◆ Task
The data below is to be repeated in full, exactly as shown.
START Information shown
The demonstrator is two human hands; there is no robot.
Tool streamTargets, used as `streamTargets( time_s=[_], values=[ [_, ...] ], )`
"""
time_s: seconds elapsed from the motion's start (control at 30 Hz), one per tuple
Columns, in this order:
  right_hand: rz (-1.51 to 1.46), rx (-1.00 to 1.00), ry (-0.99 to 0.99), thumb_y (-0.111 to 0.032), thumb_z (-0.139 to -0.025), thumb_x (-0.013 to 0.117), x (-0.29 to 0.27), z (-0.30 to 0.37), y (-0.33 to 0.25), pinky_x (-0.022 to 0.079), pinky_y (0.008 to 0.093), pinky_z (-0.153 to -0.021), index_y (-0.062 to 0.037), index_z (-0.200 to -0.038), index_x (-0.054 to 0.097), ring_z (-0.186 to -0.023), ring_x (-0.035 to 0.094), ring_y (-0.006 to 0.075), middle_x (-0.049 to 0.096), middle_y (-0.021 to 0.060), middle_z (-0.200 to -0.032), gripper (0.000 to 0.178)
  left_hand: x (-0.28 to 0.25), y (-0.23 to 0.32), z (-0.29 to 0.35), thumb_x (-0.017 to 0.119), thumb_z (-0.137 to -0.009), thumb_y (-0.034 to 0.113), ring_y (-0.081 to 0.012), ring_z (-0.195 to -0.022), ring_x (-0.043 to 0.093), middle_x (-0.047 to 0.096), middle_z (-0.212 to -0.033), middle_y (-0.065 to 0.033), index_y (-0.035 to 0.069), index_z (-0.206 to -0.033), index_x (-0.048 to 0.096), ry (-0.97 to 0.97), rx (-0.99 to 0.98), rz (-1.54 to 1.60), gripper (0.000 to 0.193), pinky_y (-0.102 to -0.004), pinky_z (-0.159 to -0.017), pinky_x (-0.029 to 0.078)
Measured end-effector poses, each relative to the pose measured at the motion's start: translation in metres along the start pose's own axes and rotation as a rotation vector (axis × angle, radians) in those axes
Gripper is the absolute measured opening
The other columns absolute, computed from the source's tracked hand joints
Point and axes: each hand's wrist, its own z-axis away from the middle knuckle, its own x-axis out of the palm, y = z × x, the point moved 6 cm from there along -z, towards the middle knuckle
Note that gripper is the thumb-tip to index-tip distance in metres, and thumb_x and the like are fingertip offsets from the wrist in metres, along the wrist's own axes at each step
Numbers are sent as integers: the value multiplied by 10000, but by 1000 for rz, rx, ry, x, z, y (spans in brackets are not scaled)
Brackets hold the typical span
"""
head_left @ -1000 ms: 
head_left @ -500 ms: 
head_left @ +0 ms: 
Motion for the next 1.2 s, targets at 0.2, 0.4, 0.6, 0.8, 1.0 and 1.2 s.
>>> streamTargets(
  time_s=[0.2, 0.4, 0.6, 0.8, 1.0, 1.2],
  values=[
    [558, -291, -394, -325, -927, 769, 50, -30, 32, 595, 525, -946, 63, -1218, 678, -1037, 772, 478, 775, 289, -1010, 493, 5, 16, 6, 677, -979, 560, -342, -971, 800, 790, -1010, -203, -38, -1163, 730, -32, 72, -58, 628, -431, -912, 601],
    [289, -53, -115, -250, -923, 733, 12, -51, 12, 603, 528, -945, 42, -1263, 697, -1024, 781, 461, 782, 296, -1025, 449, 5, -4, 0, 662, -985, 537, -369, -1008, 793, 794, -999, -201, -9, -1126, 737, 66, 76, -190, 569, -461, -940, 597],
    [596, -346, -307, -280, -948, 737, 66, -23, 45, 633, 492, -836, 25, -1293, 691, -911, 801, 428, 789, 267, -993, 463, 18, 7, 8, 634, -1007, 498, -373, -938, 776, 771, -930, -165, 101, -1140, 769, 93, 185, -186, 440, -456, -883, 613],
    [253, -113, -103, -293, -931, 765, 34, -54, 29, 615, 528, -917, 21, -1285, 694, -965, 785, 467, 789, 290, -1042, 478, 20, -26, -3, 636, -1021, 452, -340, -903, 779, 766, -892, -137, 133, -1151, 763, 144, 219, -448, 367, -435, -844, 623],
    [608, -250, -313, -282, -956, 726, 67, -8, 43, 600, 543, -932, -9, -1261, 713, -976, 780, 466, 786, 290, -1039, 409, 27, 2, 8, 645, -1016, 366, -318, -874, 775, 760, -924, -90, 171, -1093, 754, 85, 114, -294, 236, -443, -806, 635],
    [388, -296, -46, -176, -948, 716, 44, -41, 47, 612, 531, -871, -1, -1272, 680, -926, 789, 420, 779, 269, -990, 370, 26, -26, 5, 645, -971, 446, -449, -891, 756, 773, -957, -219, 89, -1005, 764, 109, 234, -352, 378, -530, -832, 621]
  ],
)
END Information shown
◆ Result for this exercise
The demonstrator is two human hands; there is no robot.
Tool streamTargets, used as `streamTargets( time_s=[_], values=[ [_, ...] ], )`
"""
time_s: seconds elapsed from the motion's start (control at 30 Hz), one per tuple
Columns, in this order:
  right_hand: rz (-1.51 to 1.46), rx (-1.00 to 1.00), ry (-0.99 to 0.99), thumb_y (-0.111 to 0.032), thumb_z (-0.139 to -0.025), thumb_x (-0.013 to 0.117), x (-0.29 to 0.27), z (-0.30 to 0.37), y (-0.33 to 0.25), pinky_x (-0.022 to 0.079), pinky_y (0.008 to 0.093), pinky_z (-0.153 to -0.021), index_y (-0.062 to 0.037), index_z (-0.200 to -0.038), index_x (-0.054 to 0.097), ring_z (-0.186 to -0.023), ring_x (-0.035 to 0.094), ring_y (-0.006 to 0.075), middle_x (-0.049 to 0.096), middle_y (-0.021 to 0.060), middle_z (-0.200 to -0.032), gripper (0.000 to 0.178)
  left_hand: x (-0.28 to 0.25), y (-0.23 to 0.32), z (-0.29 to 0.35), thumb_x (-0.017 to 0.119), thumb_z (-0.137 to -0.009), thumb_y (-0.034 to 0.113), ring_y (-0.081 to 0.012), ring_z (-0.195 to -0.022), ring_x (-0.043 to 0.093), middle_x (-0.047 to 0.096), middle_z (-0.212 to -0.033), middle_y (-0.065 to 0.033), index_y (-0.035 to 0.069), index_z (-0.206 to -0.033), index_x (-0.048 to 0.096), ry (-0.97 to 0.97), rx (-0.99 to 0.98), rz (-1.54 to 1.60), gripper (0.000 to 0.193), pinky_y (-0.102 to -0.004), pinky_z (-0.159 to -0.017), pinky_x (-0.029 to 0.078)
Measured end-effector poses, each relative to the pose measured at the motion's start: translation in metres along the start pose's own axes and rotation as a rotation vector (axis × angle, radians) in those axes
Gripper is the absolute measured opening
The other columns absolute, computed from the source's tracked hand joints
Point and axes: each hand's wrist, its own z-axis away from the middle knuckle, its own x-axis out of the palm, y = z × x, the point moved 6 cm from there along -z, towards the middle knuckle
Note that gripper is the thumb-tip to index-tip distance in metres, and thumb_x and the like are fingertip offsets from the wrist in metres, along the wrist's own axes at each step
Numbers are sent as integers: the value multiplied by 10000, but by 1000 for rz, rx, ry, x, z, y (spans in brackets are not scaled)
Brackets hold the typical span
"""
head_left @ -1000 ms: 
head_left @ -500 ms: 
head_left @ +0 ms: 
Motion for the next 1.2 s, targets at 0.2, 0.4, 0.6, 0.8, 1.0 and 1.2 s.
>>> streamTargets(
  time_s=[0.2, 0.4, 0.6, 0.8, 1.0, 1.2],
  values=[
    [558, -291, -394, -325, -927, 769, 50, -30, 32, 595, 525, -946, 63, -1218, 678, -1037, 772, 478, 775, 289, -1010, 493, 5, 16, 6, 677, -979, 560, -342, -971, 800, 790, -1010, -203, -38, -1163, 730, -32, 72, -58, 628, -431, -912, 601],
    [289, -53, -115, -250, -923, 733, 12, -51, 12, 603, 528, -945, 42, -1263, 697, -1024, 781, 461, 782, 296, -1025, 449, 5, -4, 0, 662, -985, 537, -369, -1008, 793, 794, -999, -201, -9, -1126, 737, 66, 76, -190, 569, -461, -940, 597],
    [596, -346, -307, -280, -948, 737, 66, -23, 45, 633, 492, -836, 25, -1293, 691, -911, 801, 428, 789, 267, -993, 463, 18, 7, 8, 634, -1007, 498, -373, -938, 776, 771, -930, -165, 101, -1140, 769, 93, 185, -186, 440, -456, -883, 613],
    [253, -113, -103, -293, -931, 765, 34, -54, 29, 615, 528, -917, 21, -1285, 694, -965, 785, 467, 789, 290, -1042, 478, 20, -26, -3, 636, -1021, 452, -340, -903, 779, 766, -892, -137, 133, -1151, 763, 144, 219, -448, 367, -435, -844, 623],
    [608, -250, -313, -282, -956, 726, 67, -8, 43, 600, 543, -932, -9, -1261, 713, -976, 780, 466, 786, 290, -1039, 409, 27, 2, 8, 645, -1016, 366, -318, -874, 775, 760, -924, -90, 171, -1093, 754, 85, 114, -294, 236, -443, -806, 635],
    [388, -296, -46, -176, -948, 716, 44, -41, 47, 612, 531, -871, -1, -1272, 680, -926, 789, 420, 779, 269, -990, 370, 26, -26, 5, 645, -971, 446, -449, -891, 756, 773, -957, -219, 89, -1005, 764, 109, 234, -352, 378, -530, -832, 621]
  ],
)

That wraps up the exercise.